Bernanke does hint at the nature of the increased regulation, though, warning against “excessive risk-taking” as a precipitate of “yet greater systemic risk in the future.”
While these phrases seem like nothing more or less than predictable platitudes, they show how clueless the Fed chief is.
The problem is not with risk-taking - that’s the fuel for capitalism - but with government intervention that invariably ends up squelching it.






Comments
By Gillon on August 25th, 2008 at 10:31 am
So your argument is that if we had had less gov’t intervention we wouldn’t be in the sub-prime loan crisis that we are enduring now. I suppose that lax lending practices, business greed, and ignorant borrowers had nothing to do with it–just let the “free market” work its way.
By Silence Dogood on August 25th, 2008 at 10:57 am
Mande, I disagree considerably. Don’t confuse the consquences of lack of regulation (i.e. government bailouts) with regulation itself. I am all for capitalism, and the risk taking that is involved. Regulation is the rules by which the market - even a free market - is allowed to work.
No regulation leads to, for instance, monopolies and predatory pricing, which allows economies of scale to squeeze out certain competetors that may actually be able to give a better/comprable product for a lesser price. That is one example of how no-regulation is antithetical to the free market.
Another example is the fact that pure risk taking is effectively just plain old gamble. That is why, in insurance for instance, you have to have an insurable interest in the item to buy insurance on it. Otherwise, why not just profile older people in poor shape or ships taking off during hurrican season and place an insurance claim on them.
Obviously too much regulation can squelch the “free market,” but here is a doosy that most neo-cons forget about. Too little reglulation can be just as damaging to a maximum growth and value added by the free market system as well. Again, bailouts are usually the culimation of poor regulation and oversight.
By baker on August 25th, 2008 at 11:06 am
I don’t think “intervention” = “regulation.” At least not in this sense — intervening in the crisis of an individual company vs. regulations that govern markets and entire industries.
By The Federal Reserve is not federal and has no reserves on August 25th, 2008 at 2:39 pm
Poor Mande and the readers need an education on the Federal Reserve-
For instance, you state
“But only a governmental agency could argue that the best medicine for anxiety caused by too much intervention is more intervention … ”
The Federal Reserve is NOT a government agency - It is not “federal” and it has no “reserves”.

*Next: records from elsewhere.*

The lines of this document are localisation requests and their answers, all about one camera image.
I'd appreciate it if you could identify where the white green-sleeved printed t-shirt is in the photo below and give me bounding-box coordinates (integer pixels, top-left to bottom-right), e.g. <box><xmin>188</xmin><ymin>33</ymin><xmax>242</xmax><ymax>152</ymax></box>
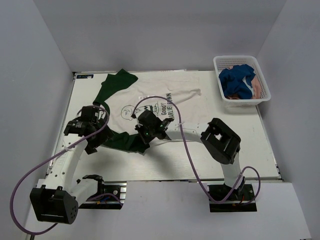
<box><xmin>94</xmin><ymin>69</ymin><xmax>205</xmax><ymax>153</ymax></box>

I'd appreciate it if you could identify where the blue t-shirt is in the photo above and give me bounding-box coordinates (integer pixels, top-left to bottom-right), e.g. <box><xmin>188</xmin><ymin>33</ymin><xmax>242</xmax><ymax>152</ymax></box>
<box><xmin>218</xmin><ymin>64</ymin><xmax>256</xmax><ymax>97</ymax></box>

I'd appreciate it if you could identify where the pink t-shirt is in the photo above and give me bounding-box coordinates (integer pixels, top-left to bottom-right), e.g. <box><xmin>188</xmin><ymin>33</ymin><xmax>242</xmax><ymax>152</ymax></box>
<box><xmin>225</xmin><ymin>76</ymin><xmax>262</xmax><ymax>100</ymax></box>

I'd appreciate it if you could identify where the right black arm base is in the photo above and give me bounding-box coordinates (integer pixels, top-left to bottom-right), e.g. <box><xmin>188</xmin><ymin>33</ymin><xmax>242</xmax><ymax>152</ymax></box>
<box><xmin>207</xmin><ymin>184</ymin><xmax>257</xmax><ymax>213</ymax></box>

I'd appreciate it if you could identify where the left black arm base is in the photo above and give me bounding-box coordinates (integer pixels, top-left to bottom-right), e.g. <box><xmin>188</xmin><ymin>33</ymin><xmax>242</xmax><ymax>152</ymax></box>
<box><xmin>79</xmin><ymin>182</ymin><xmax>127</xmax><ymax>210</ymax></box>

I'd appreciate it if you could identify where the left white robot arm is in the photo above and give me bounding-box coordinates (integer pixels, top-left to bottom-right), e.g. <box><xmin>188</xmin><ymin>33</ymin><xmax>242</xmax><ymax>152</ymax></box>
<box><xmin>29</xmin><ymin>105</ymin><xmax>114</xmax><ymax>224</ymax></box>

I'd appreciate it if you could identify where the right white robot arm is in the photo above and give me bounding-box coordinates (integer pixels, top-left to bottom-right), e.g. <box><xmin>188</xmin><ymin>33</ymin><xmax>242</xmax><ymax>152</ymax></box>
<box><xmin>132</xmin><ymin>110</ymin><xmax>244</xmax><ymax>200</ymax></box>

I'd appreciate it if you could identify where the blue label sticker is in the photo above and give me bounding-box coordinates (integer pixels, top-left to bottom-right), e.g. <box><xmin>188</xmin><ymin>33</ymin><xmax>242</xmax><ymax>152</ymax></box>
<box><xmin>76</xmin><ymin>74</ymin><xmax>94</xmax><ymax>79</ymax></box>

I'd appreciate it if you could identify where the white plastic basket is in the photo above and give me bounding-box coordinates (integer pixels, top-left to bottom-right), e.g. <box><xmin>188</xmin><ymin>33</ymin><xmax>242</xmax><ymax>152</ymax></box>
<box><xmin>213</xmin><ymin>55</ymin><xmax>271</xmax><ymax>108</ymax></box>

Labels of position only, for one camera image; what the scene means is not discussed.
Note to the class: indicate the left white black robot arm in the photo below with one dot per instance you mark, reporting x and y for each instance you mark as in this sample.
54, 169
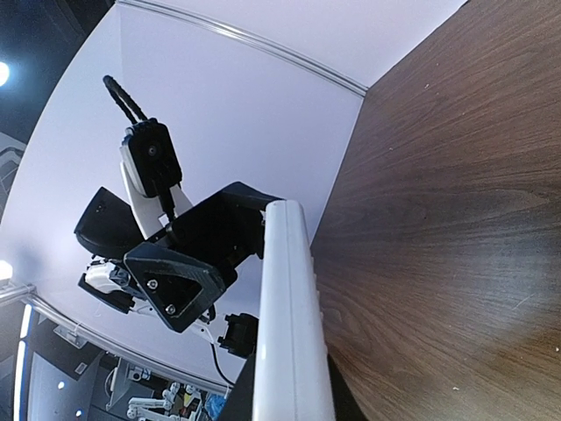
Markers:
108, 230

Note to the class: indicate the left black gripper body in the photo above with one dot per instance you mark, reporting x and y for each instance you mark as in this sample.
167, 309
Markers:
223, 230

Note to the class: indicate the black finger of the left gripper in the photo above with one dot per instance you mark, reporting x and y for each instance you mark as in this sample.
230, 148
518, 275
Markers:
180, 288

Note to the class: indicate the white remote control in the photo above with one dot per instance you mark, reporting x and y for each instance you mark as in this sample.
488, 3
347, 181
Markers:
291, 378

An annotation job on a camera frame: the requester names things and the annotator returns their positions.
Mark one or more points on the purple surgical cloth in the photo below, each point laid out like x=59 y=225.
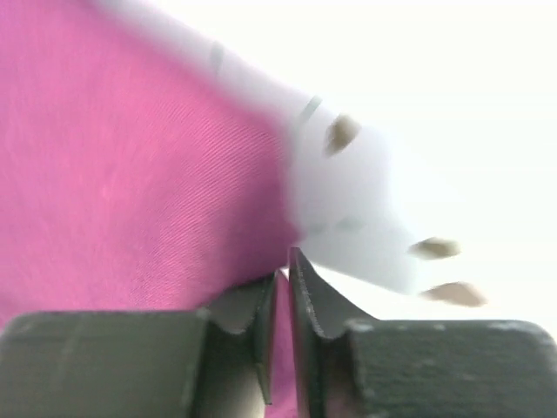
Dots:
x=131 y=181

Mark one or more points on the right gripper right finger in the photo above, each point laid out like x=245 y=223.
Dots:
x=351 y=364

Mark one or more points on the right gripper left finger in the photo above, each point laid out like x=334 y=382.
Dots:
x=215 y=361

It is set up to bail out its rich banking buddies who indulge a little heavily at times and need to get “bailed out”. Notice how the only entity benefiting from the last “bailout” of Bear Stearns was J.P. Morgan- leaving the taxpayers to guarantee the crappy loans leftover . Big connected corporations win- taxpayers lose.
Most folks do not understand money creation or what really happens in a taxpayer assisted bailout- and that is how the beneficiaries would prefer it - keeping us all dumb and uneducated.
The Federal Reserve , a group of privately held bankers, without any oversight , artificially sets our nation’s interest rates . If they set them too low - everyone runs off and builds and speculates on 5,000 sq. ft. houses they do not need - this is the boom bust cycle that is falsely attributed to a free market economy.